TASK DETAILS: Below this line is the material. Write out only its lines from the one containing "[segment] black railing" through the one containing "[segment] food tray", both kept, exactly.

AVAILABLE RECORDS:
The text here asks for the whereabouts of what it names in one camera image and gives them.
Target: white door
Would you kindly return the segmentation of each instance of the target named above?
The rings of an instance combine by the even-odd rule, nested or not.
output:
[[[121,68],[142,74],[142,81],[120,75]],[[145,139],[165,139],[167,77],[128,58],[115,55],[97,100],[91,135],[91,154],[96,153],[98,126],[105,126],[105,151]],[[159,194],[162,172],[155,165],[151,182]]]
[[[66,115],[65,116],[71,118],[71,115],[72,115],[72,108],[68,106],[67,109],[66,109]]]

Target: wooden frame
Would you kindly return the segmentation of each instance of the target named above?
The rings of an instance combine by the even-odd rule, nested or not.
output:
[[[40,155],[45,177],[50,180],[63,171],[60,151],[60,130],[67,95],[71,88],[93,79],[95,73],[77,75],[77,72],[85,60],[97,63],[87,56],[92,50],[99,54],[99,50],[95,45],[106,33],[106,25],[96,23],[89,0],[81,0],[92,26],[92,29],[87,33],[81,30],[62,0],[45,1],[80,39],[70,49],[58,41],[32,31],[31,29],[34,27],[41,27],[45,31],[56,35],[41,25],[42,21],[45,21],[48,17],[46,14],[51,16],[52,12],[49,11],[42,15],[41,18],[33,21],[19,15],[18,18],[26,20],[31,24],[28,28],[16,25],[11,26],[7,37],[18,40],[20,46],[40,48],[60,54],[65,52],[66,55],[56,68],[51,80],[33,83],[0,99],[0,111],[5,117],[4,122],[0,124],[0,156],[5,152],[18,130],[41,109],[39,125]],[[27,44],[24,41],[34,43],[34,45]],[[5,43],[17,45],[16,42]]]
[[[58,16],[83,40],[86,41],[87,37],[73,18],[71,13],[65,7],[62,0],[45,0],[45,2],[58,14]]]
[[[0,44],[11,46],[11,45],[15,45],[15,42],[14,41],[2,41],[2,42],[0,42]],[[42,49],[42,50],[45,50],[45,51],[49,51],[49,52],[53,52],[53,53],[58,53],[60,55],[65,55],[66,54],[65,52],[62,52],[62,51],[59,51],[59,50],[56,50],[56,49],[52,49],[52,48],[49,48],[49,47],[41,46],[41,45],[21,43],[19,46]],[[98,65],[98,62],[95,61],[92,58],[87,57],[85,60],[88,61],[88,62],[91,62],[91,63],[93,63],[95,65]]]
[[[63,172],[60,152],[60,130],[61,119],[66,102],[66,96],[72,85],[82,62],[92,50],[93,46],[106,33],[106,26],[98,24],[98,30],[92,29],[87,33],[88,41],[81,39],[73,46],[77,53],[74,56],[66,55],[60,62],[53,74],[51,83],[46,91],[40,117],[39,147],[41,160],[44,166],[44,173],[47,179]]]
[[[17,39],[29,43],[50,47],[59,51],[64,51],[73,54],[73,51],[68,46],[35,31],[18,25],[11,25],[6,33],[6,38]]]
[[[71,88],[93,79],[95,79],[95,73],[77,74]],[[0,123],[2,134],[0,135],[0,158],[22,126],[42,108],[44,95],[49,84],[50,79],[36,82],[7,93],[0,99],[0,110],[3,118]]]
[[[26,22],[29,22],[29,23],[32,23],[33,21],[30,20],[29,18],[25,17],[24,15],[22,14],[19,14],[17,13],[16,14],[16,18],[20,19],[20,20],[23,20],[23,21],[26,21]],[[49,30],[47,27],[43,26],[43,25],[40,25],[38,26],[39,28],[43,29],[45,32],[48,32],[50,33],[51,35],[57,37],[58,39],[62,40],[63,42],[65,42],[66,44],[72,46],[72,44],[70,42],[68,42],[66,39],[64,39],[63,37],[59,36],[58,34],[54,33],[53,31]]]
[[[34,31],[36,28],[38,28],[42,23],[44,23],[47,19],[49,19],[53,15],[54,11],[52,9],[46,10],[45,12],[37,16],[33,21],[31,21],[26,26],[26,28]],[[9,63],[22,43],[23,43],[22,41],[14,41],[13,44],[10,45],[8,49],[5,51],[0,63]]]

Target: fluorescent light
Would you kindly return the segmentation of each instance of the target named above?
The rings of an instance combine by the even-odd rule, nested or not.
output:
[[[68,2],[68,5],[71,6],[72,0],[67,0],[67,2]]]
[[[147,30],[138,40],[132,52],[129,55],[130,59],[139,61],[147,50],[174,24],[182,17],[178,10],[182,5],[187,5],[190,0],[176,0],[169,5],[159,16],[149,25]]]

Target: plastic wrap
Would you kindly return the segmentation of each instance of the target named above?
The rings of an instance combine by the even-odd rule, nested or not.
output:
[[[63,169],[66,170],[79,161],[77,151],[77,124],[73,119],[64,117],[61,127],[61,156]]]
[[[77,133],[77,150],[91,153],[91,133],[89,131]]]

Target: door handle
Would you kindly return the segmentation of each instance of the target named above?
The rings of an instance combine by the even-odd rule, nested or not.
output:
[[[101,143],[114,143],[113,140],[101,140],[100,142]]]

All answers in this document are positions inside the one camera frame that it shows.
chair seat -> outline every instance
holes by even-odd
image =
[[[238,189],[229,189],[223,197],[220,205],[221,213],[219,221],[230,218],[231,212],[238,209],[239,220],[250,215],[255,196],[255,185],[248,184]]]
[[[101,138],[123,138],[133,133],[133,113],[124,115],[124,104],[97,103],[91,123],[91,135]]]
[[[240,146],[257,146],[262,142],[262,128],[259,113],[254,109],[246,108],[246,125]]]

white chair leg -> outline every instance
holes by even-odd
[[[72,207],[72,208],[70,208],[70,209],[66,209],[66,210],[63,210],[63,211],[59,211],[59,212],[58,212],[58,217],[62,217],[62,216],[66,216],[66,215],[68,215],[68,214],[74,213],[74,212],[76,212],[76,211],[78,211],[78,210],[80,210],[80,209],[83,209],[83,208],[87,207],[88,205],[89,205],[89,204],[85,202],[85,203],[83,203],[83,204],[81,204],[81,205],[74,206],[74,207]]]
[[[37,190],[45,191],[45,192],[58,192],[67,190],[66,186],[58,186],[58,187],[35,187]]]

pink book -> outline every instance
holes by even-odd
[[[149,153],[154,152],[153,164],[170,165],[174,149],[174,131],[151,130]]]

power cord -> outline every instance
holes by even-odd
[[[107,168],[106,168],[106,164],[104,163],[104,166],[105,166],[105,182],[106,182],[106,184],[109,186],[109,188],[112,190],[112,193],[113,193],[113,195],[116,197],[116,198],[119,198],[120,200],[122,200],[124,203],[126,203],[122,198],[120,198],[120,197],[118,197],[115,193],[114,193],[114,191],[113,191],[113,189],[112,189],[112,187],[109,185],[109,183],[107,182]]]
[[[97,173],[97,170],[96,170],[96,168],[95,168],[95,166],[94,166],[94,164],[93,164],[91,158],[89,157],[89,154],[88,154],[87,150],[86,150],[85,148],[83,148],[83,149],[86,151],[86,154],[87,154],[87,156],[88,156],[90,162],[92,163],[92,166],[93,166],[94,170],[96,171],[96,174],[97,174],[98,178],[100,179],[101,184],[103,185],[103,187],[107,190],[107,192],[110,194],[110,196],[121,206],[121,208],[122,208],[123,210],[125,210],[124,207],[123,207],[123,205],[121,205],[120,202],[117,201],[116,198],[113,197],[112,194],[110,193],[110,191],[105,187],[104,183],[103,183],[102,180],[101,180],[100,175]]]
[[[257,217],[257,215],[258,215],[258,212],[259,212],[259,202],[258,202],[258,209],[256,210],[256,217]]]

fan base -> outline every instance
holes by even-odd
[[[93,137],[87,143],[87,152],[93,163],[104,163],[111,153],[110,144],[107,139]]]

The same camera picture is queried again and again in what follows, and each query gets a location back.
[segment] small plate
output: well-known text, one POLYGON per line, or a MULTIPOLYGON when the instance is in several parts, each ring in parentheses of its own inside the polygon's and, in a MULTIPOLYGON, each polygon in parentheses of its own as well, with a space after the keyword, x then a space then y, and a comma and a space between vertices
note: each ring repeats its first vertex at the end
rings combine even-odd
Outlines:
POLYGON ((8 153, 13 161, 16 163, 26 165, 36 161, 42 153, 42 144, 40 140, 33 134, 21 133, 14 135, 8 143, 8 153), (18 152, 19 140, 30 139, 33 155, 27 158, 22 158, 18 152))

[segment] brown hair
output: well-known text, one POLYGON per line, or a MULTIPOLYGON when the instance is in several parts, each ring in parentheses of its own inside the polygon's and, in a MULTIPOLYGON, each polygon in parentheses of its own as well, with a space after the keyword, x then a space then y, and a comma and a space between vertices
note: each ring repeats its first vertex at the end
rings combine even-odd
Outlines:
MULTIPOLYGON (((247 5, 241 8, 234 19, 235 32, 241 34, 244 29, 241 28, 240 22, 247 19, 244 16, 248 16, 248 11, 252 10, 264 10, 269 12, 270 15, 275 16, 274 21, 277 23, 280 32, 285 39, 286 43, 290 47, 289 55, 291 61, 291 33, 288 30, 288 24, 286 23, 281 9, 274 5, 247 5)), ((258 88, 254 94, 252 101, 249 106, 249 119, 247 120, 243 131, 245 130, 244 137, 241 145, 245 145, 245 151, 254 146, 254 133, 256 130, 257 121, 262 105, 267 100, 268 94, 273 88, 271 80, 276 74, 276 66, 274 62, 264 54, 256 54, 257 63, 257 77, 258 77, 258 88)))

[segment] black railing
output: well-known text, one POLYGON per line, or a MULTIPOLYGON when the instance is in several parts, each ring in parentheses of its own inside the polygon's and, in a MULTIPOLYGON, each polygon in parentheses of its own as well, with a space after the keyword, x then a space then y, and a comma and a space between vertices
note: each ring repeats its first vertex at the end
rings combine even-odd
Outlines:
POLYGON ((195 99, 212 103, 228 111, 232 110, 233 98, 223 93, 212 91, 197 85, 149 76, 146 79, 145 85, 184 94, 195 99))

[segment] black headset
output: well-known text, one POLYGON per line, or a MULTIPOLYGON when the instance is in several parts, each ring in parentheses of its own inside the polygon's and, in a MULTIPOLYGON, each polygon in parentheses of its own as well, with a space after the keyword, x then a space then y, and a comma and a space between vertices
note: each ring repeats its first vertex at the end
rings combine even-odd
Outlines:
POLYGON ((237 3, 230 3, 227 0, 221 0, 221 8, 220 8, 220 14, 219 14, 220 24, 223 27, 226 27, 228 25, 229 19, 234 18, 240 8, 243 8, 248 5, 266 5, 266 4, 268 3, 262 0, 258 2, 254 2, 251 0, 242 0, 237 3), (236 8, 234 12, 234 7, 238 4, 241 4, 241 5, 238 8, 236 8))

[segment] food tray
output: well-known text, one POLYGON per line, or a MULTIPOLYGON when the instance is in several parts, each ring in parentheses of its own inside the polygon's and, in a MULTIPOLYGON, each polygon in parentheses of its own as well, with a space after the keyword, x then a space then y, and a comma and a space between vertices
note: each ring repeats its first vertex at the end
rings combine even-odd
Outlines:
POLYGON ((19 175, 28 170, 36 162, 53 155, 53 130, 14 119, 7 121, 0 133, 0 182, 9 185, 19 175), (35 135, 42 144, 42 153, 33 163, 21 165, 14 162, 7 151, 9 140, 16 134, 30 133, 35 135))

SOLUTION TO THIS EXERCISE:
[segment] black railing
output: well-known text, one POLYGON per line, or a MULTIPOLYGON when the instance is in several parts, each ring in parentheses of its own inside the polygon's and, in a MULTIPOLYGON, each polygon in parentheses of its own as well, with a space after the keyword, x then a space then y, and a comma and a space between vertices
note: each ring repeats its first vertex at the end
rings combine even-odd
Outlines:
POLYGON ((195 99, 212 103, 228 111, 232 110, 233 98, 223 93, 212 91, 197 85, 149 76, 146 79, 145 85, 184 94, 195 99))

[segment] black headset
output: well-known text, one POLYGON per line, or a MULTIPOLYGON when the instance is in several parts, each ring in parentheses of its own inside the polygon's and, in a MULTIPOLYGON, each polygon in parentheses of its own as well, with a space after the keyword, x then a space then y, and a comma and a space between vertices
note: each ring repeats its first vertex at the end
rings combine even-odd
Outlines:
POLYGON ((237 3, 230 3, 227 0, 221 0, 221 8, 220 8, 220 14, 219 14, 220 24, 223 27, 226 27, 228 25, 229 19, 234 18, 240 8, 243 8, 248 5, 266 5, 266 4, 268 3, 262 0, 258 2, 254 2, 251 0, 242 0, 237 3), (236 8, 234 12, 234 7, 238 4, 241 4, 241 5, 238 8, 236 8))

[segment] food tray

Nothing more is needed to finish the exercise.